*** Opening DATA BLOCK ***

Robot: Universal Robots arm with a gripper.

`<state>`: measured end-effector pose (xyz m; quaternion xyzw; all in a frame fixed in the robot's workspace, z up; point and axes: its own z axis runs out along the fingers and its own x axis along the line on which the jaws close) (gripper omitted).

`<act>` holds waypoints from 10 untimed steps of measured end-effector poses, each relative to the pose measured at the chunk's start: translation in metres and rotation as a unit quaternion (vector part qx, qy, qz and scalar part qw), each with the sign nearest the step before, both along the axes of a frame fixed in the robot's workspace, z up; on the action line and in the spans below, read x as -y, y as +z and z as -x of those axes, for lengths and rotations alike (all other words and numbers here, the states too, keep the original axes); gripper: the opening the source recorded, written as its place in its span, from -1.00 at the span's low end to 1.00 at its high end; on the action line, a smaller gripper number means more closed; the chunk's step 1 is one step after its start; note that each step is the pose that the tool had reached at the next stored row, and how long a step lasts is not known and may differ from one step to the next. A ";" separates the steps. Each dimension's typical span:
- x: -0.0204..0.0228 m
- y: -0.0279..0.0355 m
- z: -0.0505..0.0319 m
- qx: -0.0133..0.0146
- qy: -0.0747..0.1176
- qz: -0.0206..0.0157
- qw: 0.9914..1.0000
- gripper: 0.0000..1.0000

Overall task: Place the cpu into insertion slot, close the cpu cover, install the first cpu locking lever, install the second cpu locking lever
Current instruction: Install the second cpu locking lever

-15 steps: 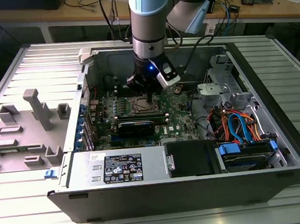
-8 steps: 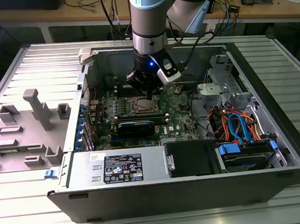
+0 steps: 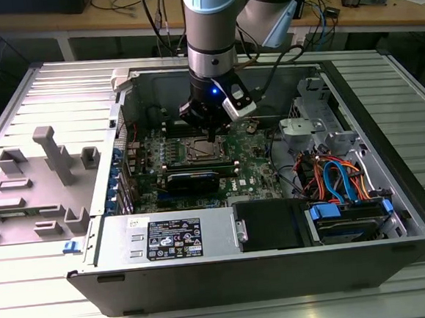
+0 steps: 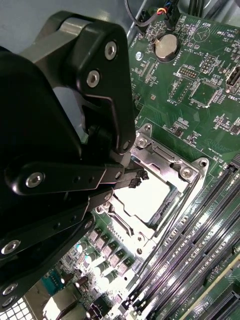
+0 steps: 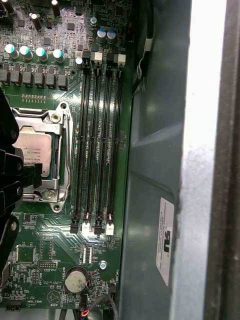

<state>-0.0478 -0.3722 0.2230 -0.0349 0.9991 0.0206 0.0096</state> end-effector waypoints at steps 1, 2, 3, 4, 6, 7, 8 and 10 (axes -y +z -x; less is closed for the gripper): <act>0.0000 0.0000 0.0000 0.000 0.000 0.000 1.000 -0.79; 0.0000 0.0000 0.0000 0.000 0.000 0.000 1.000 -0.79; 0.0001 0.0000 0.0000 0.000 0.000 0.000 1.000 -0.79; 0.0003 0.0000 0.0000 0.000 0.000 0.000 1.000 -0.79; 0.0008 0.0000 0.0000 0.000 0.000 0.000 1.000 -0.79; 0.0012 0.0000 0.0000 0.000 0.000 0.000 1.000 -0.79; 0.0017 0.0000 -0.0001 0.000 0.000 0.000 1.000 -0.79; 0.0031 0.0000 0.0000 0.000 0.000 0.000 1.000 -0.79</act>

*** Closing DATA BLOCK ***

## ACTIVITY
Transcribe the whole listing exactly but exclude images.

## OUTPUT
Robot: Universal Robots arm with a gripper.

`<state>`: measured end-effector pose (xyz m; quaternion xyzw; all in a frame fixed in the robot's workspace, z up; point and axes: its own z axis runs out along the fingers and its own x axis along the line on which the jaws close) (gripper omitted).

`<act>` holds waypoints from 10 untimed steps of measured end-effector poses, each relative to the pose measured at the chunk's start: translation in metres and rotation as a unit quaternion (vector part qx, qy, qz and scalar part qw), each with the sign nearest the step before, both along the axes of a frame fixed in the robot's workspace, z up; on the action line and in the spans below, read x as -y, y as +z and z as -x of those axes, for lengths and rotations alike (all other words and numbers here, the states too, keep the original axes); gripper: the opening the source recorded, written as its place in its span, from -1.00 at the span's low end to 1.00 at its high end; on the action line, a smaller gripper number means more closed; the chunk's step 1 is one step after its start; note that each step is the pose that the tool had reached at the next stored row, and how long a step lasts is not known and may differ from one step to the next. A ";" separates the steps. Each dimension's typical span:
- x: -0.0204..0.0228 m
- y: -0.0279..0.0355 m
- z: -0.0505..0.0319 m
- qx: -0.0133..0.0146
- qy: -0.0747..0.1176
- qz: -0.0206..0.0157
- qw: 0.9914..1.0000
- gripper: 0.0000..1.0000

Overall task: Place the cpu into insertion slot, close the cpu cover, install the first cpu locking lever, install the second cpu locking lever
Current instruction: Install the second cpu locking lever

-15 steps: 
-8 steps: 
+0 steps: 
+0 steps: 
+0 steps: 

<state>-0.0478 -0.3722 0.2230 -0.0349 0.9991 0.0206 0.0096</state> end-effector waypoints at steps 1, 2, 3, 4, 6, 7, 8 and 10 (axes -y +z -x; less is closed for the gripper): <act>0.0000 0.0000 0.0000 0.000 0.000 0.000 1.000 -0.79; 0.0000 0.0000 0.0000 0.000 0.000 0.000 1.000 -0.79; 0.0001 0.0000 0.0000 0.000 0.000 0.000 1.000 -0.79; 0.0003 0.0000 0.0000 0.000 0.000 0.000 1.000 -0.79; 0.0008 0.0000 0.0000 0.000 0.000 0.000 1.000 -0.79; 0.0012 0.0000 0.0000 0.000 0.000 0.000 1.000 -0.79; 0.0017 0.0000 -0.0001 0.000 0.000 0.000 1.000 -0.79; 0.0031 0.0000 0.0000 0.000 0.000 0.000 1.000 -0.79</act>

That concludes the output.